**INSTRUCTIONS FOR THE TASK:** Every entry in the following listing must be restated word for word, though not its pictures.

· · · · · · ·

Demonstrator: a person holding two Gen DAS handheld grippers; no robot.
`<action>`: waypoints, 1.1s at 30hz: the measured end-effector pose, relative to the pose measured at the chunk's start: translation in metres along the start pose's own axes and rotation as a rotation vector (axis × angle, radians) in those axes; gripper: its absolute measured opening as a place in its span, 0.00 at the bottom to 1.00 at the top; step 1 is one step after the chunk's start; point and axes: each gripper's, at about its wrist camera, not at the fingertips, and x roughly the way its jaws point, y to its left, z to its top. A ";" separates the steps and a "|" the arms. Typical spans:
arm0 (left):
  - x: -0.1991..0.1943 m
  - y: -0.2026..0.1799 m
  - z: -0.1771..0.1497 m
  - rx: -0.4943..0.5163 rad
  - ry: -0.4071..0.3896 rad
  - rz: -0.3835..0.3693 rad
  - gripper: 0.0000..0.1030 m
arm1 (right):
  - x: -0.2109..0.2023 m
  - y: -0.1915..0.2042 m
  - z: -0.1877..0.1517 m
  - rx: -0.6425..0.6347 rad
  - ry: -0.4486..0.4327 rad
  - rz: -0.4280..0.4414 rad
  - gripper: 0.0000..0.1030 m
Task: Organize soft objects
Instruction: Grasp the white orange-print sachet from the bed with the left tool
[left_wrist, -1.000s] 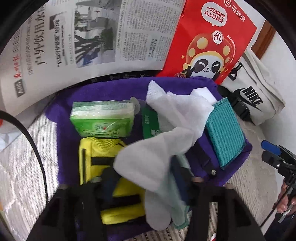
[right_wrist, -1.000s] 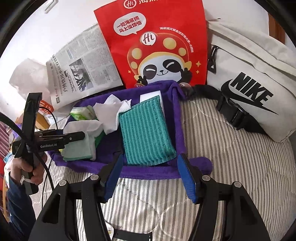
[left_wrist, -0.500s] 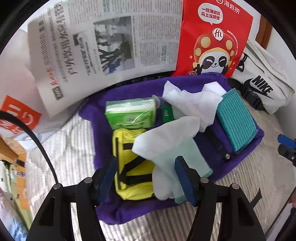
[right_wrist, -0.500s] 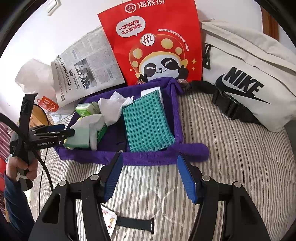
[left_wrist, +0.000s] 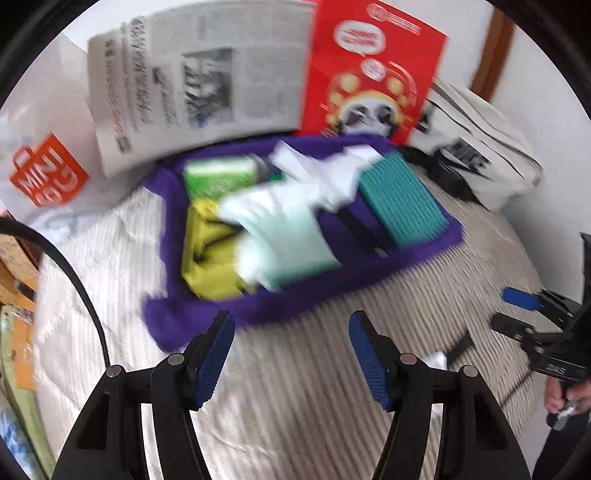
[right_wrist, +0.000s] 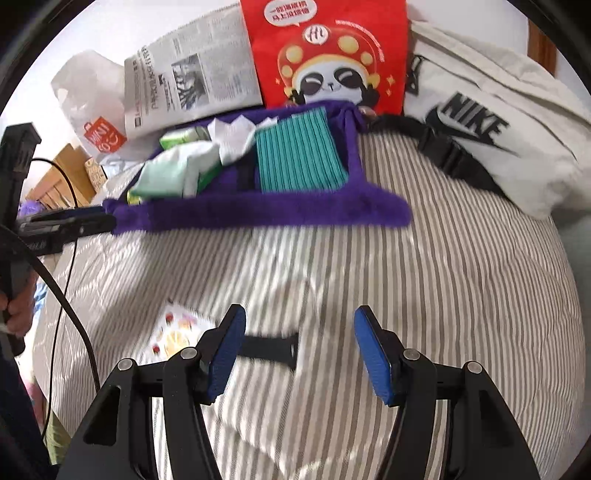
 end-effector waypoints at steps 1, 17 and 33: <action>0.000 -0.007 -0.009 0.004 0.005 -0.024 0.61 | -0.001 -0.003 -0.006 0.014 0.006 0.005 0.59; 0.038 -0.112 -0.070 0.043 0.090 -0.098 0.65 | -0.036 -0.055 -0.044 0.133 -0.044 -0.001 0.59; 0.047 -0.131 -0.077 0.145 0.064 0.006 0.48 | -0.019 -0.074 -0.060 0.203 -0.042 0.050 0.59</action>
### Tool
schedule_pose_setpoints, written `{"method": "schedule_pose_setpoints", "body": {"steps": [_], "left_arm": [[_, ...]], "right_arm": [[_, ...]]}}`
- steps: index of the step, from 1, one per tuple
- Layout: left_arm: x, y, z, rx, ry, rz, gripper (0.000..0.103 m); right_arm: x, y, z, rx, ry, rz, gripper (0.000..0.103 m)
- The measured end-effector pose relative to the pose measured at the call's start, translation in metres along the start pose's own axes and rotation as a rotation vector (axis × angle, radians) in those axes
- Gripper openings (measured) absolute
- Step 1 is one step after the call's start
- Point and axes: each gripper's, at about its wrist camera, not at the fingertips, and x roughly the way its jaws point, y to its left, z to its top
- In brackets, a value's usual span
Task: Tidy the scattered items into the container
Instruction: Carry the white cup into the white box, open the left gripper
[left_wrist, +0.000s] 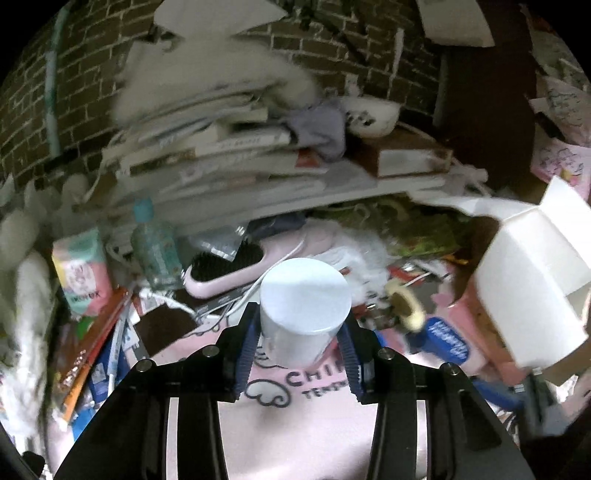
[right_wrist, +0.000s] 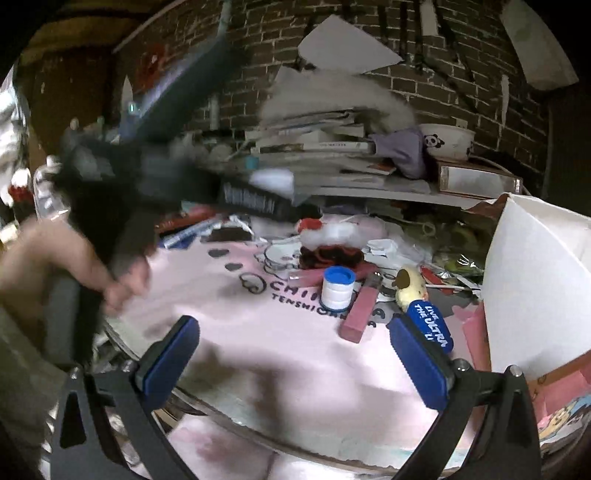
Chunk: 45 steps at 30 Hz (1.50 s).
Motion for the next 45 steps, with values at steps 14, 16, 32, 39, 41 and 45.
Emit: {"method": "schedule_pose_setpoints", "body": {"steps": [14,16,32,39,41,45], "left_arm": [[-0.030,-0.076,0.043,0.140,-0.020,-0.214,0.037],[-0.031,-0.091,0.050,0.164,-0.020,-0.249,0.037],[0.015,-0.206,0.079,0.338,0.238,-0.457,0.037],[0.045,-0.237,0.078,0.391,0.375,-0.452,0.037],[0.053,-0.242,0.076,0.403,0.409,-0.446,0.037],[0.067,-0.247,0.070,0.420,0.473,-0.424,0.037]], "right_arm": [[0.020,-0.016,-0.015,0.093,0.082,-0.042,0.103],[0.023,-0.017,-0.017,0.088,0.095,-0.040,0.103],[0.031,-0.030,-0.030,0.117,0.099,-0.034,0.103],[0.028,-0.029,-0.034,0.124,0.052,-0.037,0.103],[0.028,-0.029,-0.035,0.124,0.045,-0.037,0.103],[0.027,-0.029,-0.036,0.119,0.034,-0.034,0.103]]}}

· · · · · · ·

**THE COMPLETED TASK:**
Demonstrator: a person holding two Gen DAS handheld grippers; no robot.
`<action>`: waypoints, 1.1s at 30hz: the measured end-effector pose, relative to the pose measured at the chunk's start: translation in metres along the start pose's own axes and rotation as a rotation vector (axis × angle, radians) in those axes; gripper: its absolute measured opening as a place in its span, 0.00 at the bottom to 1.00 at the top; step 1 is one step after the chunk's start; point and axes: each gripper's, at about its wrist camera, not at the fingertips, and x roughly the way its jaws point, y to its left, z to its top. A ";" separates the steps and a "|" the arms. Typical spans:
arm0 (left):
  - x: -0.1991..0.1943 m
  - y: -0.2026..0.1799 m
  - z: -0.1771..0.1497 m
  - rx: -0.4943..0.5163 rad
  - ry: -0.4071..0.3896 rad
  - rz: -0.3835..0.3693 rad
  - gripper: 0.0000..0.1030 m
arm1 (right):
  - x: -0.2109..0.2023 m
  - y: -0.1915..0.2042 m
  - z: -0.1877..0.1517 m
  - rx: -0.6425..0.6347 rad
  - ry: -0.4486..0.4327 rad
  - rz: -0.4280..0.4414 rad
  - gripper: 0.0000..0.1030 m
Task: Organize soft objects
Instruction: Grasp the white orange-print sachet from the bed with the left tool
[left_wrist, -1.000s] 
[right_wrist, -1.000s] 
[left_wrist, -0.500s] 
[right_wrist, -0.500s] 
[left_wrist, +0.000s] 
[right_wrist, +0.000s] 
 end-effector waypoints at steps 1, 17 and 33: <action>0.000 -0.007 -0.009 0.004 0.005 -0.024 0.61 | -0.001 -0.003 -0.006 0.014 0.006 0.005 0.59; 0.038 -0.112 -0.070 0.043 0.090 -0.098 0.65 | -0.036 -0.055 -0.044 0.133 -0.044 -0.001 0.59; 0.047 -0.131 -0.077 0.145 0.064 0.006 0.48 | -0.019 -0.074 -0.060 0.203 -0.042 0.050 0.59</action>
### Tool
schedule_pose_setpoints, written `{"method": "schedule_pose_setpoints", "body": {"steps": [_], "left_arm": [[_, ...]], "right_arm": [[_, ...]]}}`
- steps: index of the step, from 1, one per tuple
- Layout: left_arm: x, y, z, rx, ry, rz, gripper (0.000..0.103 m); right_arm: x, y, z, rx, ry, rz, gripper (0.000..0.103 m)
- The measured end-effector pose relative to the pose measured at the call's start, translation in metres along the start pose's own axes and rotation as a rotation vector (axis × angle, radians) in those axes
- Gripper openings (measured) absolute
- Step 1 is one step after the call's start
- Point and axes: each gripper's, at about its wrist camera, not at the fingertips, and x roughly the way its jaws point, y to its left, z to its top
- In brackets, a value's usual span
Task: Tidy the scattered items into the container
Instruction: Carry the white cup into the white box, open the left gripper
[left_wrist, +0.000s] 
[right_wrist, +0.000s] 
Chunk: 45 steps at 30 Hz (1.50 s).
Motion for the next 45 steps, with values at steps 14, 16, 32, 39, 41 and 45.
Emit: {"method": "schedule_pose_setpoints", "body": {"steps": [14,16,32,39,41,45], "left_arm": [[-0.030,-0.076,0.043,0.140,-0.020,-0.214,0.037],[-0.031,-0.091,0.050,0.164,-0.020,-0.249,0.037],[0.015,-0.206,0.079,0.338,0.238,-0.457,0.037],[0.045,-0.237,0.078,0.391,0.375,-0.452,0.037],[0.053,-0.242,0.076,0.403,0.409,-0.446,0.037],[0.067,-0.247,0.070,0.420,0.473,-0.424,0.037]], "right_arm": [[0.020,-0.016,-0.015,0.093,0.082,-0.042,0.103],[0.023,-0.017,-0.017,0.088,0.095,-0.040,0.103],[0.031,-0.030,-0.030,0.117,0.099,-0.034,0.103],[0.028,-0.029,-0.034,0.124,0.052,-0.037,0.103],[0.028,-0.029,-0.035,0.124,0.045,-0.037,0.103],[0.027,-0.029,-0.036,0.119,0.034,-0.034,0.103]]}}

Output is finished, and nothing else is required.